Supplied data
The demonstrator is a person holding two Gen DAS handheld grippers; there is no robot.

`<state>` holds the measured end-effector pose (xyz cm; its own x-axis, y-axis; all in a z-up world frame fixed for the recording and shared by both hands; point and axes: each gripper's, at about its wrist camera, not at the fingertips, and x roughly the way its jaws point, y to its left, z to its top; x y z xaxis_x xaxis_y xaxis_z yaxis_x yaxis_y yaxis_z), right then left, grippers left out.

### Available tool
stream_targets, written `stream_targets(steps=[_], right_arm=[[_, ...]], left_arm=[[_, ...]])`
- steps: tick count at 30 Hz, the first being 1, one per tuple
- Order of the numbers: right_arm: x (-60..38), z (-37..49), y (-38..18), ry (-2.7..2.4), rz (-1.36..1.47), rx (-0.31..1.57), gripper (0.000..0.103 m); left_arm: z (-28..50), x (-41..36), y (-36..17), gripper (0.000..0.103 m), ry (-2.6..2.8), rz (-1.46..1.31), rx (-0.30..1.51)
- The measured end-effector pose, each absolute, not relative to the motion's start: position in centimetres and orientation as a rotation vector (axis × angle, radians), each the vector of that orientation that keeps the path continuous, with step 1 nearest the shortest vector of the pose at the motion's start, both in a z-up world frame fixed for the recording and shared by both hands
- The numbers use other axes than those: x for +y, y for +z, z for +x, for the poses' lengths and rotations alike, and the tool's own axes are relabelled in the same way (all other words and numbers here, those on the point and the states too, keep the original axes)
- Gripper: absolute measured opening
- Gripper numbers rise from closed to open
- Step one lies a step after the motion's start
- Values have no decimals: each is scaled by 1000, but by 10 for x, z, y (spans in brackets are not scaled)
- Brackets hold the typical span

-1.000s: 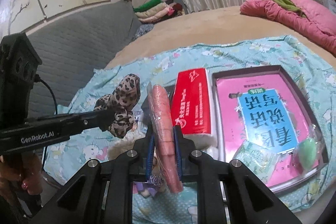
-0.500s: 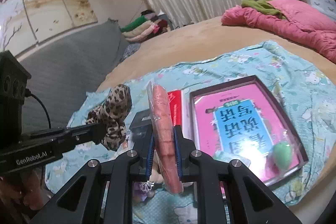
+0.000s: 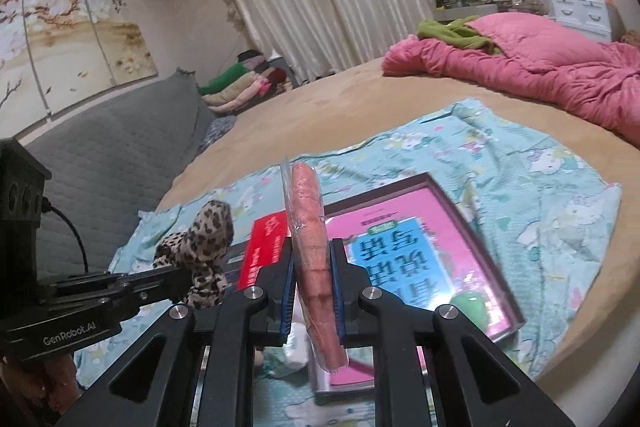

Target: Organize soft objects

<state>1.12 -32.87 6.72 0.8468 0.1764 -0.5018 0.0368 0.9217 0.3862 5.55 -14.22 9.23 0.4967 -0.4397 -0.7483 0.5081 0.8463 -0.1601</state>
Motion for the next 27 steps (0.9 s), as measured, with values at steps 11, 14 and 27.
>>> stream_targets(steps=[11,14,27], right_arm=[[-358,5,66,33,453,540,16],[-359,4,63,26,461,541,16],[-376,14,16,-1,541,641,16]], left_arm=[[60,-171,82,4,-603,91,910],[62,-178,75,4,-606,97,921],[75,-215,17,4,-616,164,1037]])
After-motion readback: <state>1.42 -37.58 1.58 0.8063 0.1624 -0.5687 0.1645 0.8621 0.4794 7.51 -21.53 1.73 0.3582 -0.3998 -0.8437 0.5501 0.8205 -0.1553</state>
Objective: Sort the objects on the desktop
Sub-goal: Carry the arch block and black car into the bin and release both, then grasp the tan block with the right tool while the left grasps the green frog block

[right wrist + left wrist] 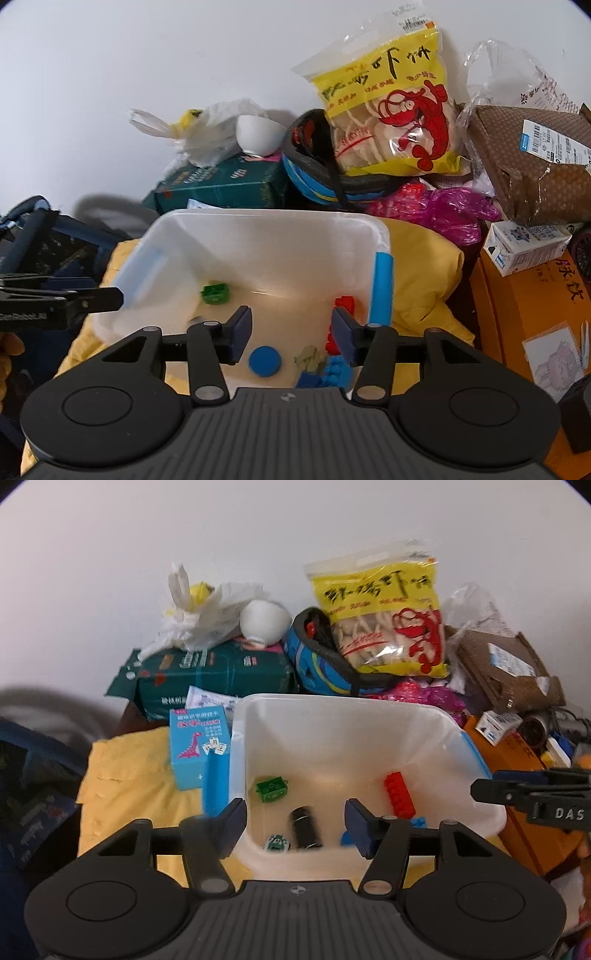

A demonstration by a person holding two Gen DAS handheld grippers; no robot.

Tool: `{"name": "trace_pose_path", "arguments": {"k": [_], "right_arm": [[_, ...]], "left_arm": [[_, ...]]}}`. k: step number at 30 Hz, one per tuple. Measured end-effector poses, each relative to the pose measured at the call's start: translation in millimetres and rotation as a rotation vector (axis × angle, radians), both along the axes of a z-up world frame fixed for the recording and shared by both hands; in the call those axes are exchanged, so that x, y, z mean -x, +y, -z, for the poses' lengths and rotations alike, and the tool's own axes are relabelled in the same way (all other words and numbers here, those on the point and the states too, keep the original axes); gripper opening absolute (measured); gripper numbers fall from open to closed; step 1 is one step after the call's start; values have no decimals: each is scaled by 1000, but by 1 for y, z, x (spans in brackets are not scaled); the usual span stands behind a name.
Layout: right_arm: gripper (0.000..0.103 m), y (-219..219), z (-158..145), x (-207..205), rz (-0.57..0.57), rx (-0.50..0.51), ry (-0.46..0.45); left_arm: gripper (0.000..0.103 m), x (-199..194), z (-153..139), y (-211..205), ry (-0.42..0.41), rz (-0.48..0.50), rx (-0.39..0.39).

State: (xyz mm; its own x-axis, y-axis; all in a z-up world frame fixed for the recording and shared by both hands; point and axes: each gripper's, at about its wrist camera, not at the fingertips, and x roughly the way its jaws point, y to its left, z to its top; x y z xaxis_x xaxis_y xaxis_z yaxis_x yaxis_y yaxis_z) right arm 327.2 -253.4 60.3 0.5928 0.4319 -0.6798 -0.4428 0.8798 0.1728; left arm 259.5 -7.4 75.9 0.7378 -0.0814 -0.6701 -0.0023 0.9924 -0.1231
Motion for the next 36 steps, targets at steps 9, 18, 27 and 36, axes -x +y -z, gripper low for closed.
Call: {"name": "trace_pose_path", "arguments": {"k": [9, 18, 27, 36], "right_arm": [[52, -10, 25, 109, -112, -24, -80], [53, -25, 86, 200, -142, 54, 0], [54, -35, 99, 219, -122, 91, 43], [60, -12, 108, 231, -187, 100, 33]], "left_arm": [[62, 126, 37, -23, -110, 99, -37], [62, 219, 102, -56, -9, 194, -16], [62, 215, 146, -81, 77, 221, -29], [38, 221, 147, -69, 81, 219, -39]]}}
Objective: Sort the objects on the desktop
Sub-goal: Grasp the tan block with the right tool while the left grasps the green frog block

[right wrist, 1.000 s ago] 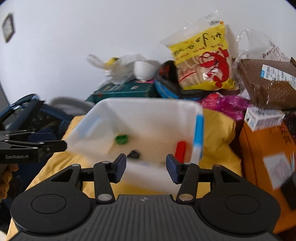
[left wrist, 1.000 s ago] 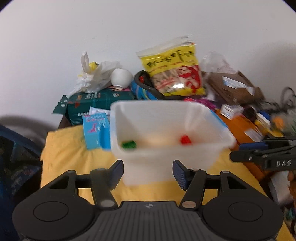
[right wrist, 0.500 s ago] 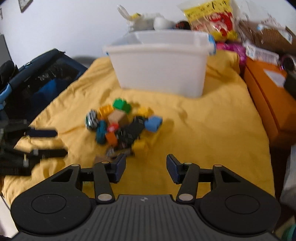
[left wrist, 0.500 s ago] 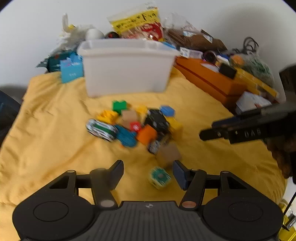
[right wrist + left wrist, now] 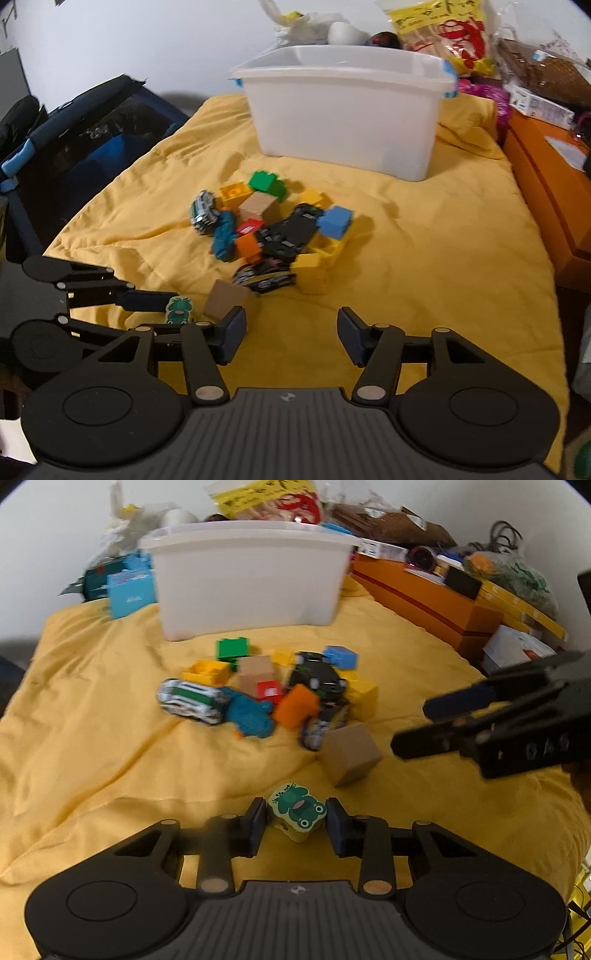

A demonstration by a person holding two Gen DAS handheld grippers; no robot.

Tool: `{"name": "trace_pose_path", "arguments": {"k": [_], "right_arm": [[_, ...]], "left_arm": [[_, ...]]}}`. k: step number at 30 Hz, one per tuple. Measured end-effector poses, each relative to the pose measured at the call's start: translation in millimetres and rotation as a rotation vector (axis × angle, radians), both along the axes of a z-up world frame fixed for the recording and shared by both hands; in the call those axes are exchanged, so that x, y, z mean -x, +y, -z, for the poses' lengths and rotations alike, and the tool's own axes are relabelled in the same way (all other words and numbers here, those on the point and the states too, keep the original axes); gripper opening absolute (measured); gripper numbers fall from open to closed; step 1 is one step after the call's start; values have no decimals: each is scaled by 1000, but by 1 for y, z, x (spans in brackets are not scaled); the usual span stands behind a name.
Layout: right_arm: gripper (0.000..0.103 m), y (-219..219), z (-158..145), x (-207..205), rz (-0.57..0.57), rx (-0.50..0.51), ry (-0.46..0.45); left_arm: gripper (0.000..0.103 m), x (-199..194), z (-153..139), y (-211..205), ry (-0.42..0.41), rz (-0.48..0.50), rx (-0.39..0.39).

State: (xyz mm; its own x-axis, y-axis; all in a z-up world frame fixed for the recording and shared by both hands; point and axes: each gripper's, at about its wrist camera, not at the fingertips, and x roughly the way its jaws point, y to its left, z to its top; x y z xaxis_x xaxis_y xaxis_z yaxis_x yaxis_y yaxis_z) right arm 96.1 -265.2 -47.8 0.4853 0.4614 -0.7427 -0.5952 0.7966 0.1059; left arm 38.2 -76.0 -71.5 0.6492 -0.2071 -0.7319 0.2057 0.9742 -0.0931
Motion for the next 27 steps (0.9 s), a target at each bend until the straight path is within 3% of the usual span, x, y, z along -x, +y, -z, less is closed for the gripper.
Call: {"name": "trace_pose_path", "arguments": {"k": [11, 12, 13, 14, 19, 27], "right_arm": [[65, 55, 23, 7, -35, 66, -22], [60, 58, 25, 8, -38, 65, -22], [43, 58, 26, 7, -44, 64, -17], [40, 59, 26, 6, -47, 64, -13], [36, 46, 17, 9, -45, 30, -10], [33, 6, -23, 5, 70, -100, -15]], "left_arm": [[38, 8, -10, 35, -3, -136, 6], [38, 7, -12, 35, -6, -139, 11], [38, 7, -13, 35, -11, -138, 14], [38, 7, -15, 35, -17, -133, 18], [38, 2, -29, 31, -46, -129, 41], [38, -15, -60, 29, -87, -132, 76]]}}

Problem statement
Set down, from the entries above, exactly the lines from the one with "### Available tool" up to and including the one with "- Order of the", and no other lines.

Solution to this exercise
### Available tool
stream_targets, written `stream_targets(steps=[_], right_arm=[[_, ...]], left_arm=[[_, ...]])`
- steps: tick count at 30 Hz, the first being 1, one per tuple
- Order of the numbers: right_arm: x (-60..38), z (-37..49), y (-38..18), ry (-2.7..2.4), rz (-1.36..1.47), rx (-0.31..1.57), gripper (0.000..0.103 m); left_arm: z (-28..50), x (-41..36), y (-36..17), gripper (0.000..0.103 m), ry (-2.6..2.8), rz (-1.46..1.31), rx (-0.30..1.51)

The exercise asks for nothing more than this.